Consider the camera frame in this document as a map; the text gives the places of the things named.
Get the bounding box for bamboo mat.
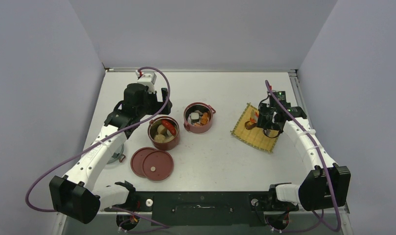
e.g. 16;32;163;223
231;103;278;153

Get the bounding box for aluminium rail frame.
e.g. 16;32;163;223
49;67;351;232

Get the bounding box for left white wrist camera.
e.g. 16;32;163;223
135;70;157;94

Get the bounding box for upper red round lid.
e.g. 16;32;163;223
141;150;174;181

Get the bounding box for glass lid with red clip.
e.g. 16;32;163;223
107;144;126;165

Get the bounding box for red sausage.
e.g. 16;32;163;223
162;119;177;136

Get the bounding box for white rice ball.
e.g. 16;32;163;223
190;112;200;123

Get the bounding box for red round lid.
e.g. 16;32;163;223
141;150;174;181
130;147;156;178

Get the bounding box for orange food pieces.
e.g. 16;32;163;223
194;112;210;126

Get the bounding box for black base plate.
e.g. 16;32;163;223
116;191;299;226

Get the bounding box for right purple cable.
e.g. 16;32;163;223
265;80;342;233

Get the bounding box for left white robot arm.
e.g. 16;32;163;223
49;83;172;224

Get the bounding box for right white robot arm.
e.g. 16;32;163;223
256;91;351;211

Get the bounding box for lower red round lid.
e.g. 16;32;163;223
130;147;156;178

**YOUR ASSIGNMENT**. Tally up the lines of the listing containing the word "left". Give only the total.

**EXERCISE ANSWER**. 2